◆ **TASK DESCRIPTION**
Read the data below. Then repeat all of it exactly.

◆ **RECORDED DATA**
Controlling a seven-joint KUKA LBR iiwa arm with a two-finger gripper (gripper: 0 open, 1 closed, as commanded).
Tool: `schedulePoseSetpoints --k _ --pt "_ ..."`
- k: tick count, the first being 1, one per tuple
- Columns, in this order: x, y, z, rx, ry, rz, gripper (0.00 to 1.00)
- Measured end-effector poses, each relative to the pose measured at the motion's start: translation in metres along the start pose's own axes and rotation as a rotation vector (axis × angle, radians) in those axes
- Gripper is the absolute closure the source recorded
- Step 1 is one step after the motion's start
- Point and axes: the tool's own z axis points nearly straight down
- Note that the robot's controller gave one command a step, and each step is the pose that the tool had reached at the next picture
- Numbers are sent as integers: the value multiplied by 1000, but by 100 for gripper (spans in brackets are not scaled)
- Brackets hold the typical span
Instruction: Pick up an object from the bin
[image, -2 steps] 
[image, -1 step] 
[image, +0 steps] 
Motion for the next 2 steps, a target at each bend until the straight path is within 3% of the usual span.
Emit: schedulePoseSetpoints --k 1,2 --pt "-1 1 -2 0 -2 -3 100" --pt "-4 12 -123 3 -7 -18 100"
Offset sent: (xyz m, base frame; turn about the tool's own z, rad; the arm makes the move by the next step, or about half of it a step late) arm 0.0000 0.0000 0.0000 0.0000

◆ **RESPONSE FOR THIS EXERCISE**
Controlling a seven-joint KUKA LBR iiwa arm with a two-finger gripper (gripper: 0 open, 1 closed, as commanded).
Tool: `schedulePoseSetpoints --k _ --pt "_ ..."`
- k: tick count, the first being 1, one per tuple
- Columns, in this order: x, y, z, rx, ry, rz, gripper (0.00 to 1.00)
- Measured end-effector poses, each relative to the pose measured at the motion's start: translation in metres along the start pose's own axes and rotation as a rotation vector (axis × angle, radians) in those axes
- Gripper is the absolute closure the source recorded
- Step 1 is one step after the motion's start
- Point and axes: the tool's own z axis points nearly straight down
- Note that the robot's controller gave one command a step, and each step is the pose that the tool had reached at the next picture
- Numbers are sent as integers: the value multiplied by 1000, but by 100 for gripper (spans in brackets are not scaled)
- Brackets hold the typical span
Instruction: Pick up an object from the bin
[image, -2 steps] 
[image, -1 step] 
[image, +0 steps] 
Motion for the next 2 steps, a target at each bend until the straight path is within 3% of the usual span.
Emit: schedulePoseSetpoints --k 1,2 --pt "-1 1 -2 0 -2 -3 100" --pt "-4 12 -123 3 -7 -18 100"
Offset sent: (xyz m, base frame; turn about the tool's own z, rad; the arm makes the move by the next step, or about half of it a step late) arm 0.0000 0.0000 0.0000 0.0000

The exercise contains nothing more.